ACTIVITY:
What you return should be the full listing, word for word, without a single image.

COLLECTED DATA:
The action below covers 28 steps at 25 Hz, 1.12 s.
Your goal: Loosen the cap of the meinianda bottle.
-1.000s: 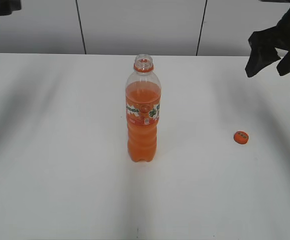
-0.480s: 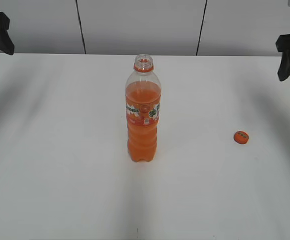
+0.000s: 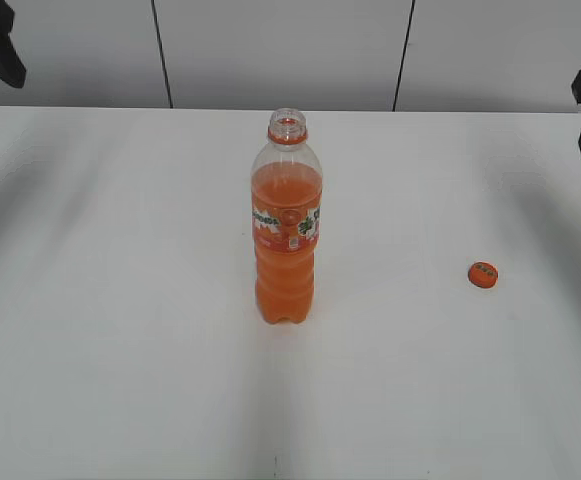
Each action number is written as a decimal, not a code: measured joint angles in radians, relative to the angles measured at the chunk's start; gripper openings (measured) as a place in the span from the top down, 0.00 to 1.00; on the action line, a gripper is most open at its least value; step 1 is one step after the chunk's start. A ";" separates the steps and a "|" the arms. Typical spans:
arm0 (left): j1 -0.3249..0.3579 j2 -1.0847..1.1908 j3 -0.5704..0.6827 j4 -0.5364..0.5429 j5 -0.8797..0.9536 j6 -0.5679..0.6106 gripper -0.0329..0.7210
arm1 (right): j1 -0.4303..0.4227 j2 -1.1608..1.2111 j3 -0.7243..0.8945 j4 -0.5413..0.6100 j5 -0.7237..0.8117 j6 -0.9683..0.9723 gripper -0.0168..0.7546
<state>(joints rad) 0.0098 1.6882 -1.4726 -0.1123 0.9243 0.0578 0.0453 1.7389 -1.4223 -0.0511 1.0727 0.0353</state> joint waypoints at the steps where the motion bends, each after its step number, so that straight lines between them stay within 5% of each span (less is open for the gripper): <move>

OUTPUT FOR THIS TASK:
The action below covers 28 steps at 25 Hz, 1.12 s.
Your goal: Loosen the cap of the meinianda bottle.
-1.000s: 
-0.480s: 
+0.000s: 
Each action number is written as a decimal, not a code: measured joint angles in radians, relative to the angles measured at the chunk's start; gripper openings (measured) as a place in the span from the top down, 0.00 to 1.00; on the action line, a gripper is most open at its least value; step 1 is one step after the chunk's start. A ";" separates the steps and a "|" the arms. Typical spans:
arm0 (left): j1 -0.3249..0.3579 j2 -1.0847..1.1908 j3 -0.5704..0.6827 j4 -0.5364..0.5429 j5 -0.8797..0.9536 j6 -0.5679..0.6106 gripper -0.0329..0.7210
arm1 (right): j1 -0.4303..0.4227 j2 -1.1608..1.2111 j3 -0.7243..0.8945 j4 -0.5413..0.6100 j5 -0.7237..0.8117 j6 -0.9683..0.9723 gripper -0.0168..0.7546
<state>(joints rad) 0.0098 1.6882 -1.4726 -0.1123 0.9243 0.0578 0.0453 1.7389 -1.4223 -0.0511 1.0727 0.0353</state> joint waypoints at the steps where the motion bends, each after its step number, so that straight lines between them stay within 5% of each span (less is open for the gripper): <move>

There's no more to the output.